Pour attirer les internautes vers l'offre légale, la carotte reste indéniablement la meilleure arme des industries et des ayants droit. Suite à la fermeture de MegaUpload et de sa galaxie de services, dont les plates-formes pour adultes MegaPorn et MegaErotic, Marc Dorcel a cassé les prix des vidéos proposés à la location ou au téléchargement.

Au cours de l’opération de police visant à rendre inopérant MegaUpload, les autorités américaines ne se sont pas contentées de neutraliser le site principal. Elles ont également ciblé toute la galaxie Mega et ses nombreuses variantes thématiques. Dix-huit noms de domaine ont été saisis, incluant ceux utilisés par les services pour adultes hdmegaporn.com, megarotic.com et megaporn.com.

L’industrie pornographique, qui se dit aussi victime du piratage sur Internet, que ce soit sur les réseaux P2P ou via les hébergeurs spécialisés, a accueilli la nouvelle avec satisfaction. Suite à l’arrêt du principal service de stockage en un clic, les professionnels, qui cherchent comme l’industrie du divertissement à développer l’offre légale en ligne, espèrent désormais que les internautes reviendront dans les clous de la légalité.

Mais comment les y aider ? Par l’incitation, estime Marc Dorcel. La célèbre société de production française spécialisée dans les contenus pour adultes vient d’annoncer le lancement d’une opération spéciale. Toutes les vidéos vendues sur sa plate-forme, Dorcel Vision, sont désormais accessibles en streaming à 2 euros ou au téléchargement à 10 euros.

Il s’agit d’une baisse conséquente, au regard de la précédente grille tarifaire. En fonction des films, la location en streaming pendant trois heures pouvait coûter 6,99€, 7,99€ ou 9,99€. Du côté du téléchargement, les tarifs étaient de 14,99€, 19,99€ ou 24,99€. « Avec la fermeture de MegaUpload, je ne pouvais pas vous laisser sans porno. Aussi, j’ai décidé de passer toutes les vidéos à 2 euros » annonce ainsi le site web.
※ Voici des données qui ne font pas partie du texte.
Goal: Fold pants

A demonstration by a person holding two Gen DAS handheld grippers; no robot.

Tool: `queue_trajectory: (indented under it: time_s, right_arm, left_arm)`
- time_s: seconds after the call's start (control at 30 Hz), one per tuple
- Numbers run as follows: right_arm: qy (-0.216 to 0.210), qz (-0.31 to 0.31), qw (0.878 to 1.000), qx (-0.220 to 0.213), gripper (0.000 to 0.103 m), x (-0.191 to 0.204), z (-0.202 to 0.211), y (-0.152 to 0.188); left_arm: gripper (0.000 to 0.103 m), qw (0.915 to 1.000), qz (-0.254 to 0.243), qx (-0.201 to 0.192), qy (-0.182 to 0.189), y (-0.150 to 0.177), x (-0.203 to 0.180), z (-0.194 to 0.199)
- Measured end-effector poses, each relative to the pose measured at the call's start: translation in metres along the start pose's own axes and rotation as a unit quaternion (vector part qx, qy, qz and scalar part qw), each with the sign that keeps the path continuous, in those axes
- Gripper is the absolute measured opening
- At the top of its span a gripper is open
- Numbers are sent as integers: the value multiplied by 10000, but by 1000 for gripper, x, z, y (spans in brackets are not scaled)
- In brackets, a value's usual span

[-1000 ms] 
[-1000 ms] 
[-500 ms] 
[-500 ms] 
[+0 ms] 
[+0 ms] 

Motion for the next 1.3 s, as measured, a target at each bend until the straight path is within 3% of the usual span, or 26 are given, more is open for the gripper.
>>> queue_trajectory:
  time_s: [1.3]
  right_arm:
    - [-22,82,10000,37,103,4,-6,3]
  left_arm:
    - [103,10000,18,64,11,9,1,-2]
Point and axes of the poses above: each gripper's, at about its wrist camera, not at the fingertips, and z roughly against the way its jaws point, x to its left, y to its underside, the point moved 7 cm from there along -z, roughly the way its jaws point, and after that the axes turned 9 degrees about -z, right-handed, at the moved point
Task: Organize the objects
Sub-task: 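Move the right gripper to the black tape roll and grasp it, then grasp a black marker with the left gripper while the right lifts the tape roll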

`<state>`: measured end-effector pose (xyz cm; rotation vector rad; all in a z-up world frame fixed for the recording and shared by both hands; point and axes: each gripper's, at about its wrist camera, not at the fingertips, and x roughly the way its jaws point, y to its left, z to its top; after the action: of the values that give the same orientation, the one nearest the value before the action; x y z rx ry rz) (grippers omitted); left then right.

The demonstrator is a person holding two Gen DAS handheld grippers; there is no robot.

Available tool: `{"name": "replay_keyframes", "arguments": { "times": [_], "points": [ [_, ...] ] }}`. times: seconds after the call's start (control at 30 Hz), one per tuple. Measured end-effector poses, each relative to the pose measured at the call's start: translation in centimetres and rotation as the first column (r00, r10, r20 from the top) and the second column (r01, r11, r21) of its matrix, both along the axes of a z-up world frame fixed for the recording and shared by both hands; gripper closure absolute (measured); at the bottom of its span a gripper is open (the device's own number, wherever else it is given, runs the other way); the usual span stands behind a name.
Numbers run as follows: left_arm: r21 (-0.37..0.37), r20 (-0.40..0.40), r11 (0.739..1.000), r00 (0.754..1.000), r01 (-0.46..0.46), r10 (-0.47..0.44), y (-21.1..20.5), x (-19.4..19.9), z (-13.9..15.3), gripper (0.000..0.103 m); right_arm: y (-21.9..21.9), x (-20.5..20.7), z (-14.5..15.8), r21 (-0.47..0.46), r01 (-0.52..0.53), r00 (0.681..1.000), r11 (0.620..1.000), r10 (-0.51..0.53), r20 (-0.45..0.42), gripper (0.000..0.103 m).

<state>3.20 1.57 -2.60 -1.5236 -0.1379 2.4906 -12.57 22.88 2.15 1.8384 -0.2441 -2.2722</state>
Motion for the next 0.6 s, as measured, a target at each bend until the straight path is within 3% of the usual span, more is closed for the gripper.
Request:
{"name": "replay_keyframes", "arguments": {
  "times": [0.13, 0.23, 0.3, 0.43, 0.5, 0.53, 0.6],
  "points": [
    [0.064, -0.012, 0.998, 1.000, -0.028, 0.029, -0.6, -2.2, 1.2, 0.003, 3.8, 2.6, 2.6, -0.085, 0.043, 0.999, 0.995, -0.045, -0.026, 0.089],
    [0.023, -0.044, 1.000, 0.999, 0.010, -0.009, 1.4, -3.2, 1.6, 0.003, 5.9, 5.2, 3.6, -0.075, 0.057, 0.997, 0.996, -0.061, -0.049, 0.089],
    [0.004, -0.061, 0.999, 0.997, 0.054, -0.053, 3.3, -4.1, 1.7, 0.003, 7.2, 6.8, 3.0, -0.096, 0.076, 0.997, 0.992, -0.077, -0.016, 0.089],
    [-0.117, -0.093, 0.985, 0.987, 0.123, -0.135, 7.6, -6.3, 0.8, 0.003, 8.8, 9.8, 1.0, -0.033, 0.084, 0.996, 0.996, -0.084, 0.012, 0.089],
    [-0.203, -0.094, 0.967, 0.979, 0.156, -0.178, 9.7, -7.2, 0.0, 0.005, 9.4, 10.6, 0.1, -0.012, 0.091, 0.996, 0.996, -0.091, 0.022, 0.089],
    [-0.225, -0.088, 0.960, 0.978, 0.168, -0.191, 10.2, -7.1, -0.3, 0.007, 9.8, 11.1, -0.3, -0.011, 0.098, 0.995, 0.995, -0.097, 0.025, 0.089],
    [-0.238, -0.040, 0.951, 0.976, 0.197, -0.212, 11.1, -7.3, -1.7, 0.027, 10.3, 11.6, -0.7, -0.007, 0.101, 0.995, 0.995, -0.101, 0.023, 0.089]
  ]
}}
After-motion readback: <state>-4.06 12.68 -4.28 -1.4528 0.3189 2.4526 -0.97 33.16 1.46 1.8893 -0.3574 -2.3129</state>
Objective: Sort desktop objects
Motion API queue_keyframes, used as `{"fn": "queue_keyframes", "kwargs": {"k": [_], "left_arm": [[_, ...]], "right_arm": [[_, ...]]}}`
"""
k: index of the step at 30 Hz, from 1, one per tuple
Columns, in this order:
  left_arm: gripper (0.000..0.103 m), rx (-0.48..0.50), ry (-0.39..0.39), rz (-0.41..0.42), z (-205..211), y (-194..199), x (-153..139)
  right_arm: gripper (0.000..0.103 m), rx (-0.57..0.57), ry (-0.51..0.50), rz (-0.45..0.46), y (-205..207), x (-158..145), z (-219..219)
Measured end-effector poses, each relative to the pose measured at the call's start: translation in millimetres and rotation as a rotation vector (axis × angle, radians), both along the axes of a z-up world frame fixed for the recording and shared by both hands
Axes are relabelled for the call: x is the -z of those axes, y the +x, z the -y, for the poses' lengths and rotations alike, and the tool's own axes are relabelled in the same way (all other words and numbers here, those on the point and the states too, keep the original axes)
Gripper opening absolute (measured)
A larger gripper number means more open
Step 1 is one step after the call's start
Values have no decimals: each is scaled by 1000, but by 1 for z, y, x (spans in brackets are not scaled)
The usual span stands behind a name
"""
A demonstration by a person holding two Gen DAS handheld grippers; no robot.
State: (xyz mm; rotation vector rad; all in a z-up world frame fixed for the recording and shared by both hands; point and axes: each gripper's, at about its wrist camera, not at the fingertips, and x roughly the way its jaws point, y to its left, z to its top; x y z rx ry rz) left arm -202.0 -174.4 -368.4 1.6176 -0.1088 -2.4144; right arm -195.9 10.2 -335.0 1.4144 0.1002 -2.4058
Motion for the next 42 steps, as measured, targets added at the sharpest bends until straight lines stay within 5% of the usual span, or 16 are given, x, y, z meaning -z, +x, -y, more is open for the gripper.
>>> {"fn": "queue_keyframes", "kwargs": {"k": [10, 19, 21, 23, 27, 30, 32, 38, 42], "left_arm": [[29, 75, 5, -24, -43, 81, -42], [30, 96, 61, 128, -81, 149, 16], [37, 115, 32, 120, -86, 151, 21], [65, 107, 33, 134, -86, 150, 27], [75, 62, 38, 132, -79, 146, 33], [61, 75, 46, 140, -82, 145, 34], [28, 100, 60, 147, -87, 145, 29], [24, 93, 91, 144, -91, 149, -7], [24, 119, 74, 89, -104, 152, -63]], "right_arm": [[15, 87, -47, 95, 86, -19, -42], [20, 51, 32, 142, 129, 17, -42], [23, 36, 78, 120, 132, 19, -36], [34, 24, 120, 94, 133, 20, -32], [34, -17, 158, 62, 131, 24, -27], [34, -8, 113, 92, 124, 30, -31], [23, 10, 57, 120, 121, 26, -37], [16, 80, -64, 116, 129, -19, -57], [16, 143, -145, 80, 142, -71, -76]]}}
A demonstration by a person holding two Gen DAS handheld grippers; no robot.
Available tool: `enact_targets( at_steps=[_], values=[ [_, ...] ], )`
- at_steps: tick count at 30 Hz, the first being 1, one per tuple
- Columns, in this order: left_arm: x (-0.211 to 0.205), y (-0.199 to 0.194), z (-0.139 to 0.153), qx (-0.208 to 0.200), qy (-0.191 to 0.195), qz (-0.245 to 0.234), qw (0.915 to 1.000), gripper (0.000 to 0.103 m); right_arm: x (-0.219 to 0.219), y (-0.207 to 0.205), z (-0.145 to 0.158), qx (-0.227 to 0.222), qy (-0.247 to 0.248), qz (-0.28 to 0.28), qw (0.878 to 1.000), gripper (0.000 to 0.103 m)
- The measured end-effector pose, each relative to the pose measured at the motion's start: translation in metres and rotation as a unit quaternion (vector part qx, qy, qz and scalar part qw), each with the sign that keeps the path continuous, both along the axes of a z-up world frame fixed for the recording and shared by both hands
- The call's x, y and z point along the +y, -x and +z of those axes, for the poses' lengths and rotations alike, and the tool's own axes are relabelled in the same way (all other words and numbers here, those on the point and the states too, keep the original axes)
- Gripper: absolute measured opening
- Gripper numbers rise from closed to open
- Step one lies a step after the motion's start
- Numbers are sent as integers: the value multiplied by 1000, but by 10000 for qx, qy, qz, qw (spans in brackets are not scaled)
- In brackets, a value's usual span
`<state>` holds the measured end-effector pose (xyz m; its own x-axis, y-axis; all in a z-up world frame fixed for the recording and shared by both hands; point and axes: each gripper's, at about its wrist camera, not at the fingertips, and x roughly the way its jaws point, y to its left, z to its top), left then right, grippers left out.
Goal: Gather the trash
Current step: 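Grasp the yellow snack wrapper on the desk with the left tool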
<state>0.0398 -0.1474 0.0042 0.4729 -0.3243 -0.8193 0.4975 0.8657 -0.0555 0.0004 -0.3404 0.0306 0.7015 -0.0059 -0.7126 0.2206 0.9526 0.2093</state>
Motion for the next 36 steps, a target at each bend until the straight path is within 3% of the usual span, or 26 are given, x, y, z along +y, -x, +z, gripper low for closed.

Sur le blog officiel, Marc Dorcel ne précise pas s’il s’agit d’une baisse de prix définitive ou si les nouveaux tarifs sont temporaires, le temps d’attirer un nouveau public. Reste que cette baisse de prix est un effort à noter, qui pourrait persuader quelques internautes friands de ces divertissements pour adultes de revenir dans les clous de la consommation légale.

Si Marc Dorcel réagit vite, ce n’est toutefois pas le cas de l’industrie du divertissement « classique » qui, pour le moment, se contente d’applaudir la fermeture de MegaUpload. Or avec la mise hors service de la plate-forme, les ayants droit et les différents acteurs de la filière culturelle disposent d’une fenêtre de tir à exploiter pour faire revenir les internautes vers les offres légales.

Tout comme l’éditeur de vidéos pour adultes, la fermeture de MegaUpload devrait être utilisée pour donner un coup d’accélérateur et créer un engouement, via, par exemple, des opérations spéciales (réduction temporaire ou non du prix, fonctionnalités supplémentaires, nouveaux services…).